Executive Director, Academy of Machinima Arts and Sciences

Author of The Art of Machinima

The presentation was a brief introduction to a demonsration of clips, many of which I’ve seen, so it wasn’t as immediately informative as I had initially expected. Still, a useful focal point for many different issues. Marino began by defining machinima as “the intersection of filmmaking, animation and interactive/game technologies,” ended by calling it “the democratization of animated filmmaking/storytelling.”

What follows are my hastily typed notes. I kind of shut my brain off and just watched the clips, so this entry will be a little thin.

Capturing live action, even if it takes place in a virtual world, is a kind of filmmaking.

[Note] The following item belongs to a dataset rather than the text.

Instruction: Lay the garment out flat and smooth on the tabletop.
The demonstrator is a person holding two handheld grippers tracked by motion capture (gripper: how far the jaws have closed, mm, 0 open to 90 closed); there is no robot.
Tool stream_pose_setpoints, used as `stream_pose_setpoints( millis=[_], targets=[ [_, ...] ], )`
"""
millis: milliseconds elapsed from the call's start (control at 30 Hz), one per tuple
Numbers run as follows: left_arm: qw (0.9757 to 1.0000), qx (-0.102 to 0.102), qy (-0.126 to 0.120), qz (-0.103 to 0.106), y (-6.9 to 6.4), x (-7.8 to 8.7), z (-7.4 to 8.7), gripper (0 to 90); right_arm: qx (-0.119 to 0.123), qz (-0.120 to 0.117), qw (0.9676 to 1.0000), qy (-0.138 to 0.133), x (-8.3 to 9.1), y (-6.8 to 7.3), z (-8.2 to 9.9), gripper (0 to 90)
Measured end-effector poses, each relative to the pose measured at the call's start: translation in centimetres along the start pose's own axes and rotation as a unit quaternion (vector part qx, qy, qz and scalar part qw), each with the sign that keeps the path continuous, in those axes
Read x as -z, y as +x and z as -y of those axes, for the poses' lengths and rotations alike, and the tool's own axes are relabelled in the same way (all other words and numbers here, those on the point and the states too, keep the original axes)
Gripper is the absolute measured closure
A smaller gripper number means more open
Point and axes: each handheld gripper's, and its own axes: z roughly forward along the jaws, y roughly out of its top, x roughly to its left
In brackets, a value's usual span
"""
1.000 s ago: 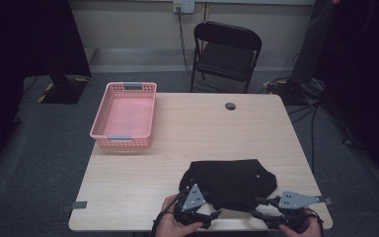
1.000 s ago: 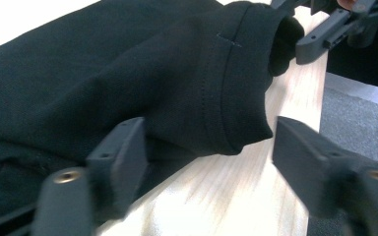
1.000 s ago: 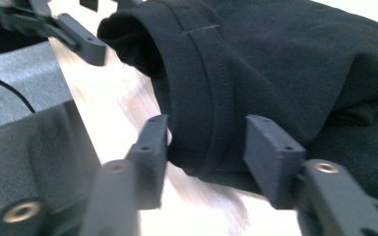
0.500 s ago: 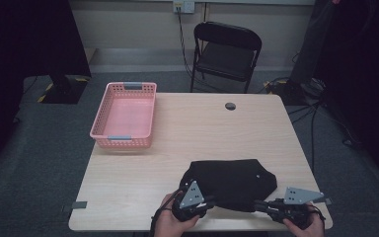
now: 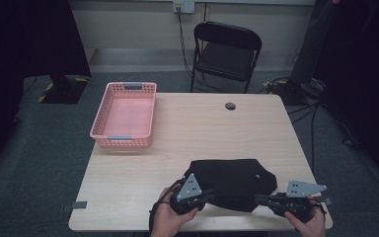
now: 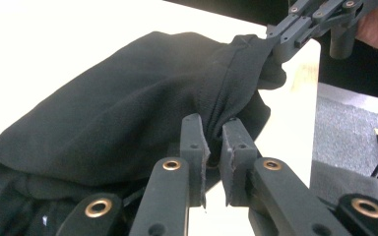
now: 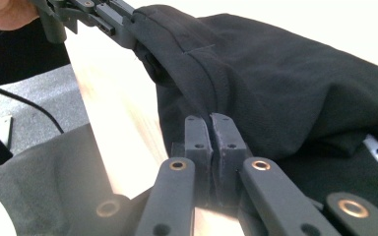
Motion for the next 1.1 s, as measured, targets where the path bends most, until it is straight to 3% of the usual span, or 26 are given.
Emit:
stream_pose_setpoints(
  millis=[300,1100],
  targets=[
    [1.0,0.002,-0.003,-0.007,0.8,0.3,-2.0,82.5,0.008,0.003,1.0,-0.002,0.3,-0.4,-2.0,87.1],
    [0.9995,0.008,-0.008,-0.03,3.2,-0.2,-6.5,82.6,-0.001,0.024,0.9996,-0.018,0.5,-2.9,-6.3,87.2]
  ],
)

Cinema + Moore’s Law = Machinima

Quake Movies – The Rangers – created “Diary of a Camper,” a silent film with text-chatting dialogue, created by capturing the actions of players in the multi-player environment. The term “Quake movie” persisted for a while, but since it was being created within different games, a new term was needed.

Term coined in 1998 by Hugh Hancock and Anthony Bailey. (Machine + cinema, with the misspelled ending being part of an e-mail communication.)

Clive Thompson, NYT, noted that machinima is not just about creating an animated movie, but also permits game players “to comment directly on the pop culture they so devotedly consume.”

Machinima Clip Screening

“Apartment Huntin’”

“Warthog Jump”

”My Trip to Liberty City” — “Almost a travelogue, in a Woody Allen kind of way.”

(Played the clip from the beginning to the joke about not really playing baseball.) (The same author also created a great short film on a text adventure theme.)

Visionary Machinima

“Anna” – lifecycle of a wildflower.

“The Journey” — abstract, arthouse film, medium of expression.

Dance Videos: Keep of Movin’

“Let’s Get Started”

”Shut up and Dance”

Episodic Machinima

“Popular, and to a certain extent profitable.”

Red vs. Blue – five-person team that supports themselves, a million downloads per episode, over three years.

“Strangerhood Studios,” based on Sims 2.

“Cyborg Altar Boy”

New Building Blocks: Machinima Gets Crafty

In machinima it’s hard to do drama, easy to do comedy (the reverse of Hollywood)

Half-life 2’s Faceposer.

Marino’s clip… Presented the G-man singing in a music video.

“Robes”

“A Few Good G-Men”

(As soon as I get the chance, I’ll add links to sources for all these clips.)

Marino noted that Pixar films take two or three minutes per frame to reander, but today’s machinima creators are taking advantage of the real-time rendering tools that their computers and consoles possess. We’re reaching the point where creating these films don’t take nearly as much time as it used to take. Are we in the “Age of Ubiquitous Creativity”?

The talk really didn’t have much to say at all about instructional filmmaking, even though that was part of the title. Overall, I’d say the audience was impressed; a crowd of about 20 people were around the speaker at the end of the presentation — that’s generally a good sign.